Problem to work on: The lines below, from the one containing "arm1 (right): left" through the one containing "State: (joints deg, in", should be set down exactly, with no pictures and nothing else.

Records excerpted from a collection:
>>>>

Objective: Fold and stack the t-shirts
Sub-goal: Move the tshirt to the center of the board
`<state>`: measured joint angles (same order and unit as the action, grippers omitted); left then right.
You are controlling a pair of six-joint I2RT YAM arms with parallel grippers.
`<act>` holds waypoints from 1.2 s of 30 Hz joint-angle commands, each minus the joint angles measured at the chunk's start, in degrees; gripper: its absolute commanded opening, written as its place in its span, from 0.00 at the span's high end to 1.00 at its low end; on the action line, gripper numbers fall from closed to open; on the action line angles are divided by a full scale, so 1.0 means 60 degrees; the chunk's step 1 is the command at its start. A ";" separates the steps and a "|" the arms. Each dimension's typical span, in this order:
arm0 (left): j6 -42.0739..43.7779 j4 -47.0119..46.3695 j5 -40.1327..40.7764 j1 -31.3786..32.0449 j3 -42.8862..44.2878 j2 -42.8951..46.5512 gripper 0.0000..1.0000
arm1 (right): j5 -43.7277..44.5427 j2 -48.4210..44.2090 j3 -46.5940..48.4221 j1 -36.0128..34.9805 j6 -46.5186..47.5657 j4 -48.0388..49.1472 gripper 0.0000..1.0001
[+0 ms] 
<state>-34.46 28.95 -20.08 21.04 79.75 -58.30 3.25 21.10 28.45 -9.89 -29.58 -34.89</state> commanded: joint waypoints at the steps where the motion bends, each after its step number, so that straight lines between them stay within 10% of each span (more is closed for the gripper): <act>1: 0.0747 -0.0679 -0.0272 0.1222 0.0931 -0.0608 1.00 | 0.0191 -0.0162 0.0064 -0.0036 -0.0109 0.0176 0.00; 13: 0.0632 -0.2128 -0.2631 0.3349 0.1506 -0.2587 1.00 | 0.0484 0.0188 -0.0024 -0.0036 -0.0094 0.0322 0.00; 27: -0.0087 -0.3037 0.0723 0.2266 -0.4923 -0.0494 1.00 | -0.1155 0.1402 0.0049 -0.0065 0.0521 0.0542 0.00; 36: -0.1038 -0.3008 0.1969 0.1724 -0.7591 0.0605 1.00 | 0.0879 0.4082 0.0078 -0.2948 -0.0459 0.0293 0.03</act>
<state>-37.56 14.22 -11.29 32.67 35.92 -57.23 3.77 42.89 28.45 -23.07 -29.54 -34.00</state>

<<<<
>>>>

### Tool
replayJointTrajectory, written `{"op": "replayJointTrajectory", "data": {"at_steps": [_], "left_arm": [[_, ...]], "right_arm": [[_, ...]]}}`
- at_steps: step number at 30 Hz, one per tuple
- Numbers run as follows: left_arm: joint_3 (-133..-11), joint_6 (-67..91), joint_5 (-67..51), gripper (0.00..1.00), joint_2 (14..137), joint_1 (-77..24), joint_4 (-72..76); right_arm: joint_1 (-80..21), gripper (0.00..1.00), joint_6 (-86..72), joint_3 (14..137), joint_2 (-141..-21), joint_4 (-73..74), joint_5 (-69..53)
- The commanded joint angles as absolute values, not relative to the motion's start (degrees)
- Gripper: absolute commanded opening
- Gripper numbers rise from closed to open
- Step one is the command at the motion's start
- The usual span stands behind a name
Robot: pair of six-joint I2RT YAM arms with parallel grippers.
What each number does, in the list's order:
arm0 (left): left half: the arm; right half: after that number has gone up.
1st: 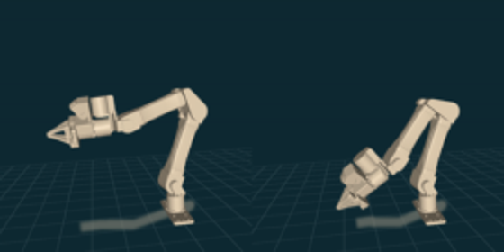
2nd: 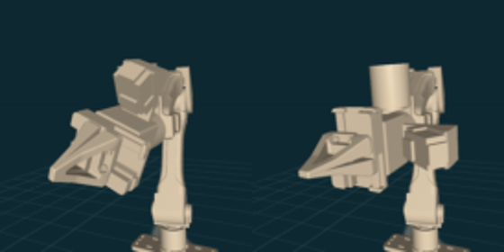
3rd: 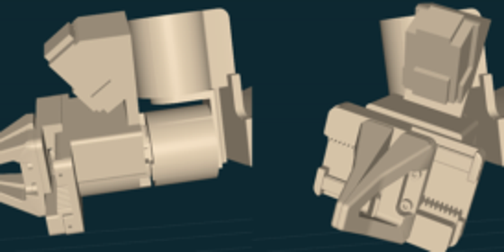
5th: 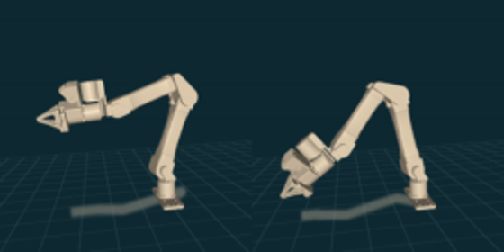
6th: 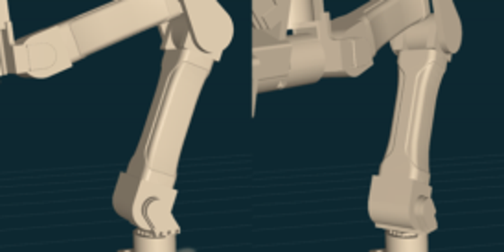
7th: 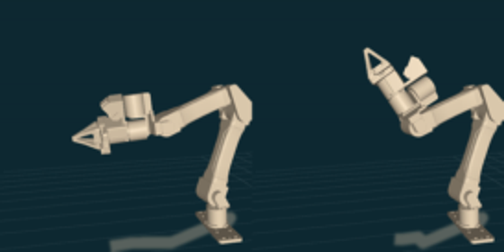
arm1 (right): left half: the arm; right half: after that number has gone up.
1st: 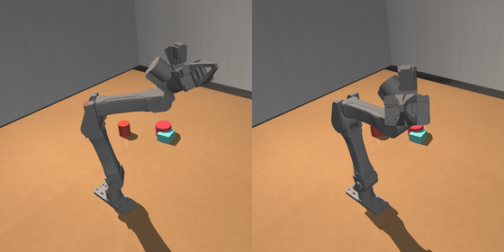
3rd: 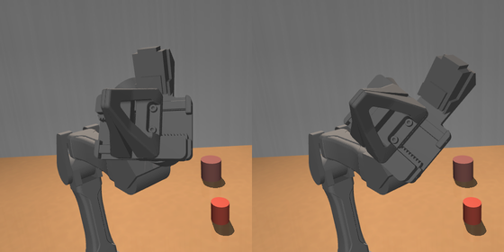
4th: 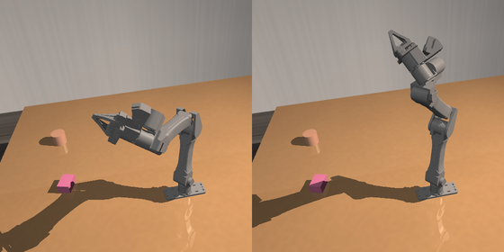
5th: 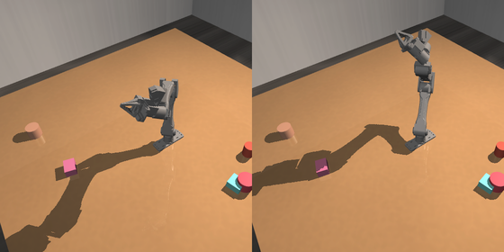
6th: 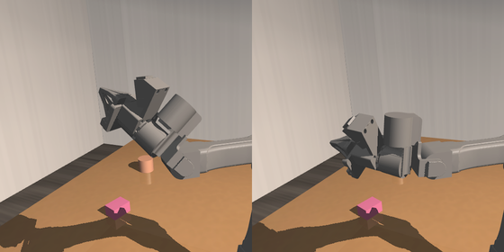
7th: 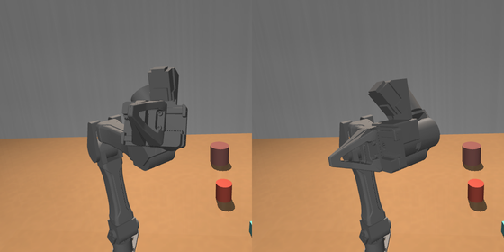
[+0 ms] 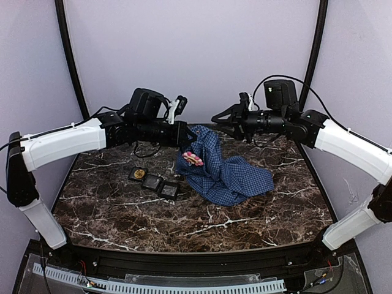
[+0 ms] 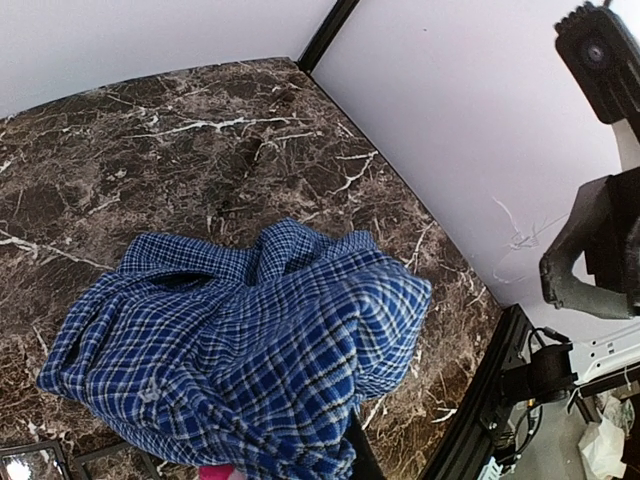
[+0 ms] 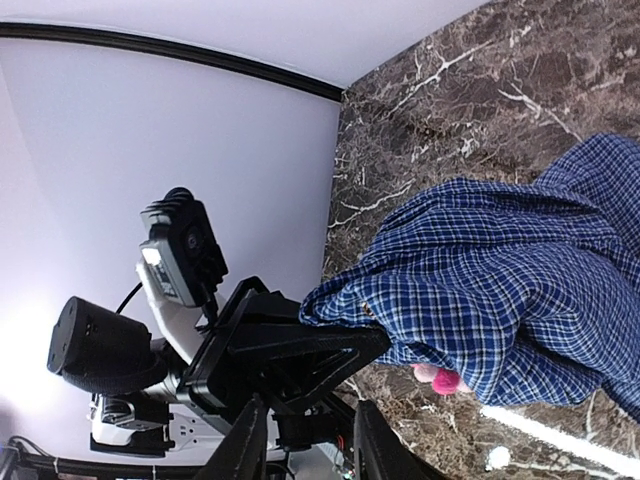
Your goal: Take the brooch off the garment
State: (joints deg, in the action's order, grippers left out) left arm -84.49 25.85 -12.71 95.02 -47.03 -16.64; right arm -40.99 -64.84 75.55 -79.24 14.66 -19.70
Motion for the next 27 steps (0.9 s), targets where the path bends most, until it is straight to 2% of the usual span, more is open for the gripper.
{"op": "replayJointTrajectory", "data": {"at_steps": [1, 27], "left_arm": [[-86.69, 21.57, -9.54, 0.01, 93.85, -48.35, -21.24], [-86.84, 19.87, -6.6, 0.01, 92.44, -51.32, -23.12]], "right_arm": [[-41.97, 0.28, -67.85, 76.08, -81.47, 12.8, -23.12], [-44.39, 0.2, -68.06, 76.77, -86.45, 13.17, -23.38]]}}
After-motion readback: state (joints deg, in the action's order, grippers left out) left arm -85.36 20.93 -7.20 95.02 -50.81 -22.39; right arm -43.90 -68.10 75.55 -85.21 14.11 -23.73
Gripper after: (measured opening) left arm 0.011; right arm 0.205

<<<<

Solved problem:
arm1 (right): left half: the arm; right half: after that number has gone up.
1st: 
3rd: 
4th: 
5th: 
6th: 
7th: 
[+0 ms] 
[+0 ms] 
[+0 ms] 
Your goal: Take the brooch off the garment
State: (joints deg, in the action's order, grippers left out) left arm -84.49 25.85 -12.71 95.02 -47.03 -16.64; right arm -40.99 -64.84 75.55 -79.24 14.66 -19.70

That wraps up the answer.